From the cardiovascular system, tachycardia, chest compression, shortness of breath, surges in blood pressure, and increased sweating are observed. Often, under the influence of anxiety, patients suffer from diarrhea. In women, neurosis can provoke a change in the cycle. For men, obsessive-phobic disorder can cause impotence.

More than 40% of patients have a history of sleep disturbances; a long absence of sleep provokes the appearance of hallucinations.

Obsessive and phobic neurosis

Comparative characteristics of obsessive and phobic neuroses:

  • phobias and obsessions arise due to high suggestibility;
  • behavioral reactions in both types of neurosis depend to a greater extent on the level of adaptive capabilities of the body;
  • obsessions can arise against the background of phobias, and phobias can appear against the background of obsessions;
  • both pathologies can be accompanied by compulsions;
  • phobias are caused by heredity, because fear is the body’s natural reaction to danger, it is a defense mechanism;
  • obsessions are more common in adolescents; in children, such manifestations are rarely recorded;
  • Phobias are observed in people of any age, and are more pronounced in children.

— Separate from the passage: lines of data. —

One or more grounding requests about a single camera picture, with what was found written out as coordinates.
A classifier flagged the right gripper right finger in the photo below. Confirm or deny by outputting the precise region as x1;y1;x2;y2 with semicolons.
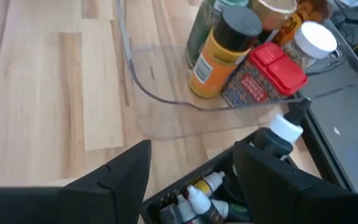
232;141;358;224

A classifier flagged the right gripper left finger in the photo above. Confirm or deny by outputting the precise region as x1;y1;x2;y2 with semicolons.
0;139;153;224

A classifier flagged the black food colour bottle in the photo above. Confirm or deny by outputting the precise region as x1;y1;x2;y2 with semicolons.
252;97;313;159

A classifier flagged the yellow dropper bottle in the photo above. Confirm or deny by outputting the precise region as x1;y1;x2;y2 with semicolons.
193;170;226;197

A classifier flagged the red lid spice tin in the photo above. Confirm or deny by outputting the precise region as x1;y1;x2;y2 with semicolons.
221;41;310;108

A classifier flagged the orange spice jar black lid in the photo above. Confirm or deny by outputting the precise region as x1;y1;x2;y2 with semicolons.
187;5;264;100

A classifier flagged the white lid glass jar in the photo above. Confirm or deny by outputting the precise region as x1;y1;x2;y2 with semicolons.
280;20;339;72

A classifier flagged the green lid spice jar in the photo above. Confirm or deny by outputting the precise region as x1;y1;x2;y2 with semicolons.
185;0;250;70

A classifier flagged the clear plastic bin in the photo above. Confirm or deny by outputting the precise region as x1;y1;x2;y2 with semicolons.
116;0;358;141

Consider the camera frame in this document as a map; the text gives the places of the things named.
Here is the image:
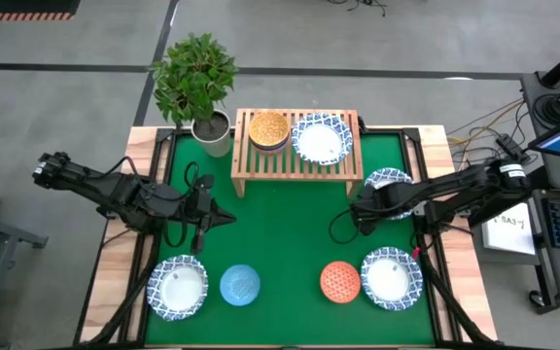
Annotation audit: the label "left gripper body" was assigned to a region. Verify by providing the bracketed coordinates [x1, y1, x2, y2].
[184, 173, 217, 256]

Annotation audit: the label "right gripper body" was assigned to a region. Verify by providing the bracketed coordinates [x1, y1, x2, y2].
[350, 186, 389, 238]

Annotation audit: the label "blue patterned paper plate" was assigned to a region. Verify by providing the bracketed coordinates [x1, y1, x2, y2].
[364, 166, 414, 221]
[359, 246, 425, 312]
[291, 112, 355, 167]
[145, 253, 210, 323]

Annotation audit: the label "light blue patterned bowl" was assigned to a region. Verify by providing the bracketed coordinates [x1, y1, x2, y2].
[219, 262, 263, 308]

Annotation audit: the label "orange patterned bowl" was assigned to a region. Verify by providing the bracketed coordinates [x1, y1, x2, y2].
[319, 260, 363, 305]

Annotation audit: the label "yellow patterned bowl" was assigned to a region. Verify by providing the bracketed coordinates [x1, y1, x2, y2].
[247, 110, 292, 148]

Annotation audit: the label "wooden slatted shelf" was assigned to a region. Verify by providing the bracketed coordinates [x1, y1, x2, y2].
[229, 107, 365, 199]

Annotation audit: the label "green table mat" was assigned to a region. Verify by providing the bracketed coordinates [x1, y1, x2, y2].
[143, 133, 437, 347]

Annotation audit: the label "green plant in white pot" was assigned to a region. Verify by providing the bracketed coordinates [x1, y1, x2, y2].
[149, 31, 240, 158]

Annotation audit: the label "white paper sheet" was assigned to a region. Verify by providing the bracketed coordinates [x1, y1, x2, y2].
[480, 213, 538, 257]

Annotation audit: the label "black power strip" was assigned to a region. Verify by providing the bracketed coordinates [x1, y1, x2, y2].
[495, 132, 530, 165]

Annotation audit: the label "black caster wheel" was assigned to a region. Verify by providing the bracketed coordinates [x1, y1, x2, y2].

From this it follows that all pathological deviations are inextricably linked. They can manifest themselves to varying degrees, under the influence of certain psychogenic factors. The main role in the formation of neurosis is played not by the strength of the influencing factor, but by the person’s personal perception of it.

Conclusion

Obsessive-phobic disorders are characterized by a number of mental and physiological abnormalities. This is due to disruption of the central nervous system. Pathology refers to neuroses. In mild form, it is reversible with the help of psychocorrection. Severe forms of the disease require long-term hospital treatment. The disease can be triggered by biological, genetic and psychogenic factors. The main role in the formation of neurotic deviations is given to the adaptive abilities of the individual.